I’ve had my LEAF 6 months now, it’s a great car and continues to provide a better driving experience at vastly reduced running costs. The car hasn’t come up to its first scheduled service yet, that’s due at 7,500 miles when the only item to be done at that service interval is rotate the tires.
Reliability has been flawless. I anticipated needing to take the car (or have it towed) to the dealer every month or two given that this is a first generation electric vehicle from Nissan. There are a lot of new technical advances in this car, you’d expect higher than average failure. Not so, Nissan have engineered this car well. Not one problem in six months. It was off the road for 3 weeks due to an accident involving a deer but that’s not attributable to reliability. The good news is even though this is a brand new model, the body parts were readily available in the US within 48 hours, no need for the body shop to wait for parts to be shipped from Japan.
Changing Driving Habits
Nissan have gone to great lengths to make driving the LEAF exactly like a regular car, but driving an EV *is* different to a regular vehicle. The range varies much more due to driving habits than a gas car would. I believe this is partly due to the fact that aggressive driving in a gas car isn’t reflected immediately on the gas gauge or at the gas pump. With an EV you see the difference as you drive. However I do believe the effect of careful or aggressive driving is more marked with an EV.

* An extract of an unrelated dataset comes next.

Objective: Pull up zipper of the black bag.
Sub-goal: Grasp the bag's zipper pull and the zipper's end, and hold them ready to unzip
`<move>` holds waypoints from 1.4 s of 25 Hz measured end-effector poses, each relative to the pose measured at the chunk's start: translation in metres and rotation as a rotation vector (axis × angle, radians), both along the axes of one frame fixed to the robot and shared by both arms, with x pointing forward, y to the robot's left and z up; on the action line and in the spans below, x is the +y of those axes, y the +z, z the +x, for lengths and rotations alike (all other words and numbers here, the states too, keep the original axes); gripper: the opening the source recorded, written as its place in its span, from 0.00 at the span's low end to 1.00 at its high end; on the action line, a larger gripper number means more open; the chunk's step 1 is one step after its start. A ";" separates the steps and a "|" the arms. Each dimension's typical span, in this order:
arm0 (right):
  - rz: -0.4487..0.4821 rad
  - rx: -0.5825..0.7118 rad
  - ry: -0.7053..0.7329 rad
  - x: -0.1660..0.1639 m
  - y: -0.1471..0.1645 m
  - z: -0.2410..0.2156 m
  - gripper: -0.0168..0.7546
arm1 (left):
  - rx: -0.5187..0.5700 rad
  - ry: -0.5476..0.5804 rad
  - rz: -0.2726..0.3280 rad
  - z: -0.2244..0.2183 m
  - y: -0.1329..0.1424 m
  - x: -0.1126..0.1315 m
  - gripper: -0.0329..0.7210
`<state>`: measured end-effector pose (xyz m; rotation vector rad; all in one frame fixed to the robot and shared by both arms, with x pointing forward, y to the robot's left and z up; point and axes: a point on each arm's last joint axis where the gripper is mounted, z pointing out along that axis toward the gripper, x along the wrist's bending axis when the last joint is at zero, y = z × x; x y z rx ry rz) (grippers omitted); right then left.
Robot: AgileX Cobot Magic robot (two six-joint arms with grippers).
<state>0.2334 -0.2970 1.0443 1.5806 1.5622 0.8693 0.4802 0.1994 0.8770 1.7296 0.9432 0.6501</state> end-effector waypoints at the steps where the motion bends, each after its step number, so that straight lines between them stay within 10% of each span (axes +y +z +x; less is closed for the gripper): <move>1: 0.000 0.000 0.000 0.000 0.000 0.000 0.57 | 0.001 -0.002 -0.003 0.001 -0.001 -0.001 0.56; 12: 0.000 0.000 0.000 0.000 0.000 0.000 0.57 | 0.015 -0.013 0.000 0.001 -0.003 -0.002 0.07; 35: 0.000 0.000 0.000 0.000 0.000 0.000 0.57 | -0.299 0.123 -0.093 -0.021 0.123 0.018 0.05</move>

As a result, I have changed my driving habits as the feedback about my driving efficiency is more instantaneous and obvious. There have been some surprises as I have adapted my driving style and routes chosen. For example, driving to downtown Nashville I can take the interstate or the side roads. Previously I would always use the interstate to go to Nashville, a very painful experience during rush hour. Did you know that at 7am on a weekday morning Gallatin Road around Rivergate flows freely all the way to Old Hickory while I-65 backs up for miles and is a parking lot? A quick drive down Briarville to Ellington Parkway and I’m in downtown Nashville within 35 minutes of leaving home. No need to fight through Trinity Lane on I-65. Using the side roads I use just 1/4 of a charge to get to downtown Nashville, using the interstate it’s a little over a 1/3 of a charge. Fast and cheap :-)
The LEAF has made me change how I drive a gas car too! On a trip I’ll use the Altima’s range estimate display to determine driving style and when I need to stop for gas. Previously I’d fill up when it got to 1/4 full. With 1/4 tank of gas the Altima has 80 miles or more of range, who knew? I see the range go up and down as I adjust speed and as a result use less gas.
A common complaint regarding the LEAF is that the remaining range as displayed on the dash is hopelessly erratic and optimistic. I noticed similar erratic changes in a gas car range as well as driving habits change. It works the similar an EV, the only difference is that gas car drivers don’t pay attention nor know the effect they are having on their fuel efficiency. On a recent trip to Birmingham I got 32mpg out of the Altima, previously I would have got maybe 27-28.
Use of ECO Mode
When I first got the vehicle I hated ECO mode. The car lost it’s peppiness off the line and I was uncomfortable in situations where I might need to accelerate hard turning into/across traffic lanes. I’ve discovered however that full power *is* available in ECO mode, you just have to push the accelerator all the way. The main benefit of ECO mode is better regenerative braking and deceleration, resulting in markedly improved efficiency.
I now drive in ECO mode in preference to standard Drive.
Effects of Cold Weather and use of Heater
Using the heater in the LEAF does impact driving range, up to 20% on very cold days in the low 20′s. This is more dramatic than I had anticipated, I expected maybe a 10% difference. A handy feature of the LEAF is that it can be pre-heated while still conneceted to a charger, so it’s nice and toasty whe you set off, reducing the demand on the battery to heat the car. Keeping it warm is less demanding than warming up from freezing cold, Nissan provided the pre-heat feature for a good reason!
My 30 mile commute means I have no worries even though the range is less in the winter months. It’s great to have a nice warm car when stepping into the car at the parking lot at work at the end of the day, no need to wait for the engine to get warm as you shiver. The heater isn’t as effective as the A/C and uses much more power. The A/C in hot summer months only effects range by 3-4% (less than a gas car). Heater use and speed are the enemy of the EV driver.
If I go on an extended journey where range maybe a concern, I adjust speed to compensate for the heater using more power, so other than arriving a few minutes later, I don’t lose the ability to get where I need to go. I did experiment turning the heater off, but you know what? You get cold.